» Problem requirements: Search the records for the word "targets" and copy each line in which it appears.

» Supplied material:
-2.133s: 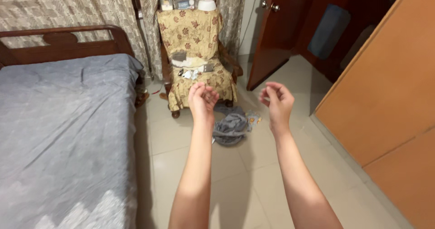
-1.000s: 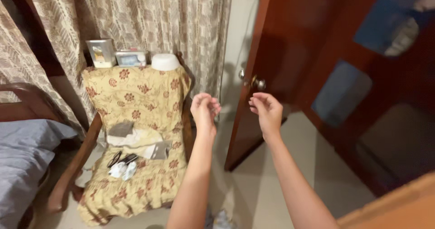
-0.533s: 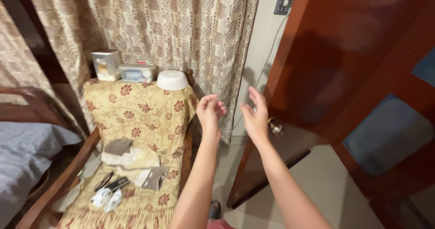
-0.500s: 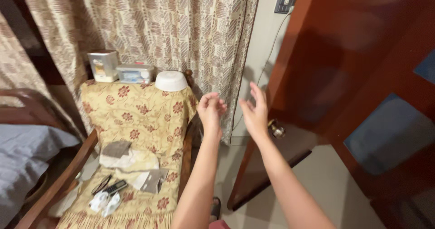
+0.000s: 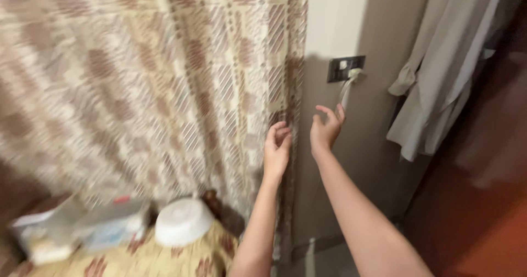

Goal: The person clears items from a bed onto chairs, removes pillowcases from pillows, and strips the bedsheet from the mattress.

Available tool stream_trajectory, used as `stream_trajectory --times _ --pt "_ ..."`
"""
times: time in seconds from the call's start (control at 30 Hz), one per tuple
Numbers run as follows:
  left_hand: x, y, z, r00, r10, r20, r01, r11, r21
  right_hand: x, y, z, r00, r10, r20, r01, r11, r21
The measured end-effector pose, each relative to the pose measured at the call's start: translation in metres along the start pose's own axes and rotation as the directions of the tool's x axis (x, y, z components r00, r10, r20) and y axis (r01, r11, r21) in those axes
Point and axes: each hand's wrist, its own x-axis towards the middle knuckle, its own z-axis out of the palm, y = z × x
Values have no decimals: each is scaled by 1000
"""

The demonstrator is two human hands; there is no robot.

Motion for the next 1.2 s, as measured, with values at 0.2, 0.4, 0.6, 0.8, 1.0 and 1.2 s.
stream_trajectory --times 0.2,0.4,0.6,0.8,1.0,1.2 --pt "69 -23 22 983 78 166 -98 988 118 126 95 55 984 -173 29 175 958 -228" --pt "98 -44 -3 982 -34 186 -26 949 315 211 150 81 941 -9 338 137 924 -358" --pt "107 -76 -6 984 -62 166 20 969 247 208 164 73 914 60 401 74 948 -309" --pt "94 -61 -5 988 -49 145 36 995 90 145 129 84 981 -35 192 86 961 -263" --pt "89 -23 -22 987 155 46 -161 974 161 60 81 92 995 -17 103 25 996 -80" --pt "48 34 -31 976 171 -136 -150 977 153 -12 32 100 990 129 49 -138 919 370"
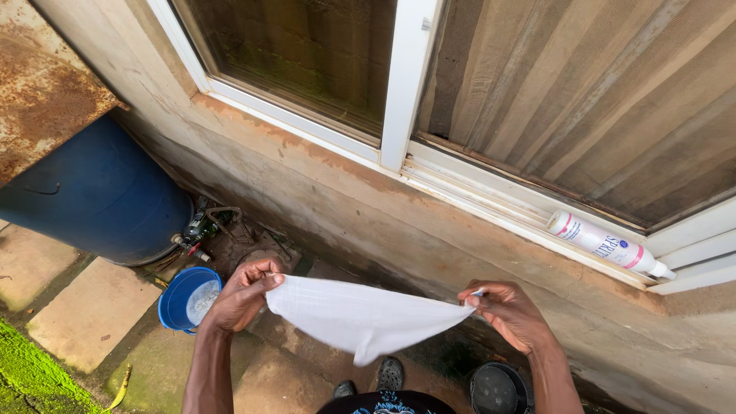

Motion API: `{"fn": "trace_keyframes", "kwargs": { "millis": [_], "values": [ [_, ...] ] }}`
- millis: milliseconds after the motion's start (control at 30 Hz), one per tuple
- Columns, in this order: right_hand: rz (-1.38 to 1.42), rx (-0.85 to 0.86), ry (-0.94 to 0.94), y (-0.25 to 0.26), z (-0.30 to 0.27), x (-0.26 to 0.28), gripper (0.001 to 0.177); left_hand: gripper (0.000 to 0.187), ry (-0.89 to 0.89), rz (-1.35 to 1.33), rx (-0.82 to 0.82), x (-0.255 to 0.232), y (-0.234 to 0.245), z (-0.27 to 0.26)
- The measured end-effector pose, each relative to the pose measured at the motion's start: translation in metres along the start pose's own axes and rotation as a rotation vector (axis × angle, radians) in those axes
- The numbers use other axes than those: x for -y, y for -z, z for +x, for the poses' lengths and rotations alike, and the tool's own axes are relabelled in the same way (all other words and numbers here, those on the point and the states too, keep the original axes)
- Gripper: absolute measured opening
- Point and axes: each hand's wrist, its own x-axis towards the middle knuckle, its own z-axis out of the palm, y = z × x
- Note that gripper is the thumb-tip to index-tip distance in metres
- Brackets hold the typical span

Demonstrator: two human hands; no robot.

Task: The person cleans a window frame by spraying liquid from a spray bottle onto the frame, wiping it with a cloth, washing and wringing the cloth in a bowl of water, and wiping the frame again with the cloth.

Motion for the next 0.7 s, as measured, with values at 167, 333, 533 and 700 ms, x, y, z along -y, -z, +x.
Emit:
{"fn": "trace_keyframes", "kwargs": {
  "millis": [167, 333, 533, 700],
  "values": [
    [-0.248, -0.543, 0.065, -0.028, 0.027, -0.001, 0.016, 0.027, 0.06, 0.276, -0.363, 0.0, -0.028, 0.037],
    [-0.247, -0.703, 0.199, -0.066, 0.04, -0.003, 0.015, 0.031, 0.087, 0.6, -0.595, -0.004, -0.079, 0.042],
    [-0.258, -0.65, 0.128, -0.133, 0.059, 0.002, 0.014, 0.018, -0.052, 0.603, -0.417, 0.007, -0.15, 0.048],
    [-0.254, -0.454, 0.286, -0.196, 0.074, -0.001, 0.018, 0.023, -0.07, 0.634, -0.308, -0.007, -0.163, 0.052]
  ]
}}
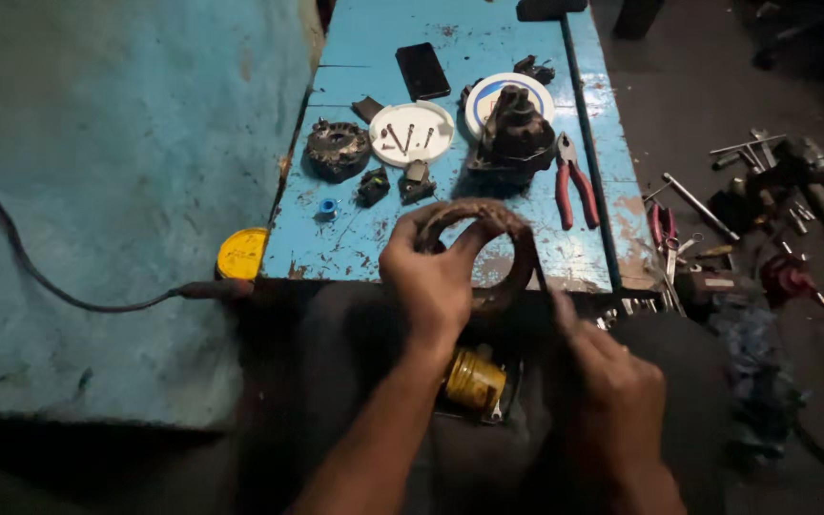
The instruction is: The person uses a flat metal tool to scrape and clean the inner surface of a circular mechanical component. They rotate the part and continue scraping different sections while seated on the floor.
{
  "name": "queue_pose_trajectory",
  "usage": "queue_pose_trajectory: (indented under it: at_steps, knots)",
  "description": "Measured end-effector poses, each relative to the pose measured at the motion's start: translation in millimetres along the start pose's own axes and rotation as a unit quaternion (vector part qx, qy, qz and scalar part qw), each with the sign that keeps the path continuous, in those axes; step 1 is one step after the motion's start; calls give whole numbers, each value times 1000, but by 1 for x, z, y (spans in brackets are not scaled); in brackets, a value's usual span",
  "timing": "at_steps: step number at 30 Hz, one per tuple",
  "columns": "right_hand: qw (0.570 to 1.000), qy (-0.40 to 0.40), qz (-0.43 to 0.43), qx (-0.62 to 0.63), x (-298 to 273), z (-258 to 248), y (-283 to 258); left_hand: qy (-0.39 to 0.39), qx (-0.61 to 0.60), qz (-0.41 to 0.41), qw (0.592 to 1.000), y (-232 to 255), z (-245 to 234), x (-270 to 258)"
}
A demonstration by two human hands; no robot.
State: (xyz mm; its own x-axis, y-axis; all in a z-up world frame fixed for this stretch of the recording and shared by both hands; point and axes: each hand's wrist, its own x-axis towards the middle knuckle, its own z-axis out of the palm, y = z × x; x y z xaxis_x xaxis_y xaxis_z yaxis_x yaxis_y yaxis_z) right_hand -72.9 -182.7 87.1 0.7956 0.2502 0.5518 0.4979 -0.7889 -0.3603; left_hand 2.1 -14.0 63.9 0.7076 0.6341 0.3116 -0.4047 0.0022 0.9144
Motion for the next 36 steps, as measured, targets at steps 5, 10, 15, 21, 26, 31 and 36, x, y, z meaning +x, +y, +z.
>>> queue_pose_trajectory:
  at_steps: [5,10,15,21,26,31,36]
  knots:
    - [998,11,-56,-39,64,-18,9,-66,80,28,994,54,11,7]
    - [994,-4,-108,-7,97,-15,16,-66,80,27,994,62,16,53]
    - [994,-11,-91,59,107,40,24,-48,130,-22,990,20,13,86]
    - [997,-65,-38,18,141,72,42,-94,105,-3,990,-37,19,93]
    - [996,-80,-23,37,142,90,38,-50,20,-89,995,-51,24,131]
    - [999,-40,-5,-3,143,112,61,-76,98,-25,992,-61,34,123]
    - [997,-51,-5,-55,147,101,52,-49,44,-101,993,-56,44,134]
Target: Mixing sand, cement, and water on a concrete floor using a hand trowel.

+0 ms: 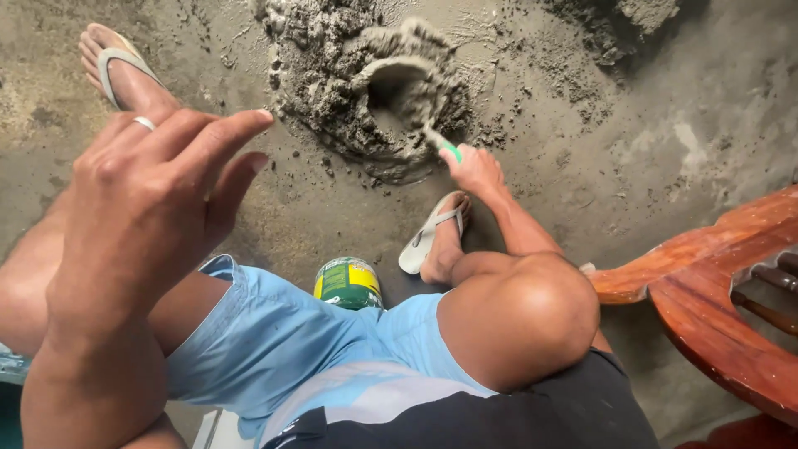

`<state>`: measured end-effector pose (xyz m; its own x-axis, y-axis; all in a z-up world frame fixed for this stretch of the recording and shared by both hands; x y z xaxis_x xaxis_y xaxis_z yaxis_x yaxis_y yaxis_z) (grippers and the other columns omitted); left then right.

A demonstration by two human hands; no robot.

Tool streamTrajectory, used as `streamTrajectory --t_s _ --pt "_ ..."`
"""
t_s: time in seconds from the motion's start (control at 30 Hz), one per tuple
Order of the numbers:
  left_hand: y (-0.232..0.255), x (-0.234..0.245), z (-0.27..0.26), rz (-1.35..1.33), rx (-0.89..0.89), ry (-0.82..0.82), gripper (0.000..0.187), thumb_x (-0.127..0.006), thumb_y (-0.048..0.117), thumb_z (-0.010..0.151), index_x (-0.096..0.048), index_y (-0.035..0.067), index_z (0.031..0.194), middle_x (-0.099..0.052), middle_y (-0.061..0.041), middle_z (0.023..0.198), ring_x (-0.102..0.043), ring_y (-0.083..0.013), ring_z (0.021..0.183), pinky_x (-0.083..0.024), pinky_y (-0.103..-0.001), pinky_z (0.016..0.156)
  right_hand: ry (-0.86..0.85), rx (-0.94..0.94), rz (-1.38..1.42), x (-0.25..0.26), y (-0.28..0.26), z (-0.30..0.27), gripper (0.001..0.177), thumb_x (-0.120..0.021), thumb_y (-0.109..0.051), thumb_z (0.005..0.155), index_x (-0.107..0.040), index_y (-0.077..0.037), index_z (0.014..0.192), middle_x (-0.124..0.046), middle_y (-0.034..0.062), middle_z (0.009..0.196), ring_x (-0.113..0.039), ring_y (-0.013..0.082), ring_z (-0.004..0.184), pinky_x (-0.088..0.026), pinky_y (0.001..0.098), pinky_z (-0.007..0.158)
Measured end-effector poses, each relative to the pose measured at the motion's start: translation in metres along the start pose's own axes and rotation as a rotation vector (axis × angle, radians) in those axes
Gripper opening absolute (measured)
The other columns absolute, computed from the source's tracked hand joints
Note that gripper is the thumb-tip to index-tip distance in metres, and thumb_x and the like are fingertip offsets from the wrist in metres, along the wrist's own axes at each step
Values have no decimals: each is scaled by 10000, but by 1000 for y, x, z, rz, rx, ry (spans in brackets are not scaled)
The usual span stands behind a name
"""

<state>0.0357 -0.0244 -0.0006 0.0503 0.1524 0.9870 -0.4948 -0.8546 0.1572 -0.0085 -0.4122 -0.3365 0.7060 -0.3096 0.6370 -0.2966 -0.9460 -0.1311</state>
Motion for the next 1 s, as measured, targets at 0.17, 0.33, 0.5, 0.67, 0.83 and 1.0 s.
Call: streamTrajectory --t_s 0.17,0.33,0.5,0.67,0.83,1.0 --pt "1 3 -4 -18 -2 -17 273 -798 194 1114 -793 164 1386 -734 0 1039 -604 -133 709 -530 -311 728 83 -14 84 19 31 -26 640 -373 -605 1005 -681 -45 986 -715 209 948 -642 454 812 -492 552 738" --pt "-4 7 -9 8 -18 -49 273 -808 206 1128 -795 184 1400 -754 4 1096 -611 -147 739 -541 -306 757 281 -24 264 -39 128 -68 550 -525 -502 1013 -679 6 869 -694 241 832 -598 482 724 -489 513 684" --pt "-4 9 -12 -48 10 -40 302 -816 130 1067 -798 125 1368 -793 -24 1169 -724 -197 941 -558 -353 864 418 78 502 -76 122 -60 568 -473 -466 1059 -544 1 741 -515 150 619 -391 303 547 -360 467 540" --pt "-1 0 -14 38 7 -63 321 -818 200 1081 -792 172 1400 -792 -11 1196 -705 -147 900 -555 -312 850 266 -26 716 -70 24 -16 682 -403 -582 1007 -500 4 671 -513 95 601 -430 237 566 -393 414 568" --pt "4 1 -7 40 4 -73 280 -804 212 1090 -790 183 1368 -761 6 1092 -669 -129 806 -551 -295 812 339 125 494 -19 -42 22 468 -542 -384 980 -632 69 903 -695 240 725 -648 406 603 -519 496 583" --pt "2 0 -5 73 3 -72 339 -809 214 1072 -794 225 1411 -767 34 1100 -672 -109 762 -549 -279 796 339 351 -60 -41 -29 -29 291 -634 -288 1000 -477 -53 1070 -655 182 822 -637 401 555 -495 547 498"
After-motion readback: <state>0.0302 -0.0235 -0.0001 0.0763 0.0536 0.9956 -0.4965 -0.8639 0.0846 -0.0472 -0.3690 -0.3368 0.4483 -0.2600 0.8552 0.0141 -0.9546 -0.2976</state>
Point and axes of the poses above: each hand's wrist, its own z-axis towards the middle knuckle, its own x-axis out of the back of the hand, y = z × x, the point moved 4 cm from there along z, towards the middle knuckle
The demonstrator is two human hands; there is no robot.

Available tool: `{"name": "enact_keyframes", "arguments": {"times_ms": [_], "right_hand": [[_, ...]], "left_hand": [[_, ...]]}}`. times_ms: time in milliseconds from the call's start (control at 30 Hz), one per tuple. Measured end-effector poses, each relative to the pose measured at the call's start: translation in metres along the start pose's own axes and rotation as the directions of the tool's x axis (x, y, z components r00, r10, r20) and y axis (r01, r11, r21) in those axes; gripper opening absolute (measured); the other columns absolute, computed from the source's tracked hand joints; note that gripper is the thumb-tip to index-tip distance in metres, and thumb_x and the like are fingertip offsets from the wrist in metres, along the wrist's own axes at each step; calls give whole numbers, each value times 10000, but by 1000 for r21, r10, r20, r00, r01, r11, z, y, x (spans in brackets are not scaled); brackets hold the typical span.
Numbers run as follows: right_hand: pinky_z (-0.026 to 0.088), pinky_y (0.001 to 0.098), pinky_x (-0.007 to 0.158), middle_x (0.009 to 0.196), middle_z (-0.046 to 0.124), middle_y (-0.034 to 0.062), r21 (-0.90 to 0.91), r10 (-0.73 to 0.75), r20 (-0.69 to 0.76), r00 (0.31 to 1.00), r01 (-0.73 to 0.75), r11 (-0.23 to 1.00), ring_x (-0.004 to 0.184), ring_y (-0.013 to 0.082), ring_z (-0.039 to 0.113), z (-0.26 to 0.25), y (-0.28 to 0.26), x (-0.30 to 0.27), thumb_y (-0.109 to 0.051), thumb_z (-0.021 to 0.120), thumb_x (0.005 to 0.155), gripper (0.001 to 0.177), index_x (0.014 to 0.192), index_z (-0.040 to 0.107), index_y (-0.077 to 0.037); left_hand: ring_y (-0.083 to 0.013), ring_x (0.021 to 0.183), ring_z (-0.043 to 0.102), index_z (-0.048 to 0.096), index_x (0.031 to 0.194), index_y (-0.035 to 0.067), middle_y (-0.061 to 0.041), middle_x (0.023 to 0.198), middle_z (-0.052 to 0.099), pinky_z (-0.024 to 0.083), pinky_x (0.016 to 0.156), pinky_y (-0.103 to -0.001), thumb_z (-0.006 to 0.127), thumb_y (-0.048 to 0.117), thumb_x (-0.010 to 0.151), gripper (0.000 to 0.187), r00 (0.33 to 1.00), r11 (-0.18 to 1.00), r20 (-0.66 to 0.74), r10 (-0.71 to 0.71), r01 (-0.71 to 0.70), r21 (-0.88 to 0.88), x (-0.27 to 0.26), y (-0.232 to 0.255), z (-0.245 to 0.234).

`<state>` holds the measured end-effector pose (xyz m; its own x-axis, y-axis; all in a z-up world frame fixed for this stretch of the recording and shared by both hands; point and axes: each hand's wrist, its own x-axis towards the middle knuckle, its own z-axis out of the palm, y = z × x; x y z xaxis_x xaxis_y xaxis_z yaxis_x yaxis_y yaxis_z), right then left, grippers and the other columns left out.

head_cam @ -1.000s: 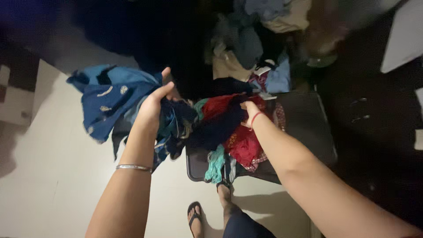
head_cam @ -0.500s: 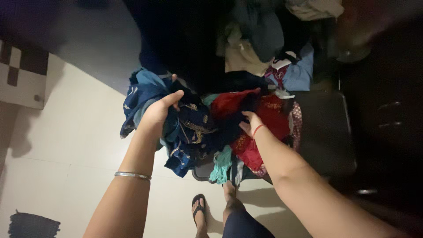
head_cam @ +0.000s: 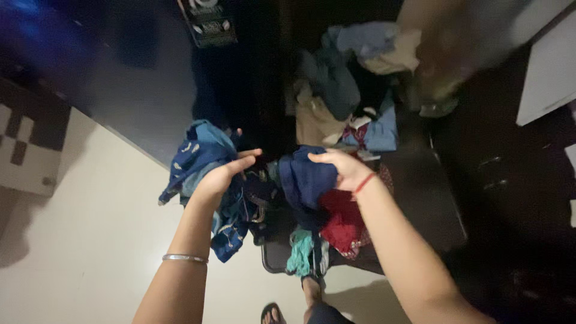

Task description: The person wipes the inside of a wardrobe shelf with a cloth, then picks up several colorful garments from a pile and hangs them on hooks inside the wardrobe. The person continues to organize the clothes by placing them on the shelf.

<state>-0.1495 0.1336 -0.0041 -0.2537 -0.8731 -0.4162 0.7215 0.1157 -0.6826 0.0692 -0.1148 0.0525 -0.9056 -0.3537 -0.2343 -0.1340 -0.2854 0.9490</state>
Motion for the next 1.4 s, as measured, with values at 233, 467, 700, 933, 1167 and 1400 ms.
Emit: {"name": "enact_keyframes", "arguments": {"times_ms": [233,467,700,933,1167,1400], "right_hand": [[543,401,1013,1165,727,156,-531,-338,336,879,473,703,1061,246,703,189,-122,-130,-82,685,1053,287,1241,651,133],[573,393,943,1055,726,142,-236,-550,184,815,580,780,968,240,726,289,-129,-167,-45,585,879,281,1137,625,59],[579,316,873,1073,723,119,-534,-719,227,656,702,472,950,202,721,337,-88,-243,79,558,688,579,1264,624,55],[562,298,956,1137,766,89,-856,211,498,841,438,275,1058,121,682,355,-31,-328,44,745,849,310,1154,696,64],[529,354,807,970,646,178,-955,76,186,980,162,249,861,174,609,284,14,-441,-6,768,887,257,1055,607,104],[620,488,702,1050,759,151,-582,-461,-232,856,258,772,919,307,756,279,43,-540,-860,272,752,962,1241,611,-104]], "left_hand": [[-208,1495,379,411,1546,183,-63,1626,445,260,1191,-368,789,237,817,823,973,975,168,161,-183,123,-56,44,-5],[-252,1011,658,693,1174,-215,-271,1193,723,493,975,-369,784,461,928,725,984,978,179,-14,-23,206,-75,46,8],[-163,788,614,602,1396,115,-191,1242,748,510,719,-269,489,954,686,1104,605,985,777,173,-107,-136,-118,81,25],[-285,1296,623,497,1473,-57,-204,1479,572,507,1114,-425,521,918,610,1302,623,824,711,327,180,-537,-179,118,109],[-194,834,677,713,1324,-43,-103,988,739,559,850,-351,756,239,1019,417,582,776,693,425,159,-610,-224,148,180],[-140,766,696,780,908,-6,-74,891,771,496,668,-250,757,175,814,206,550,989,832,69,-148,15,-312,134,296]]}}
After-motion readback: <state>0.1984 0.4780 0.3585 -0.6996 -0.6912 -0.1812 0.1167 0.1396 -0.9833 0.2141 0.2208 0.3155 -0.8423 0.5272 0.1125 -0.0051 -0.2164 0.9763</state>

» Response for this exercise:
Motion for the next 36 steps, as measured, targets at steps 5, 10, 15, 21, 26, 31 and 36, x, y, z meaning +x, +y, +z.
Motion for the next 1 s, as measured, targets at 0.17, 0.33, 0.5, 0.67, 0.83 and 1.0 s.

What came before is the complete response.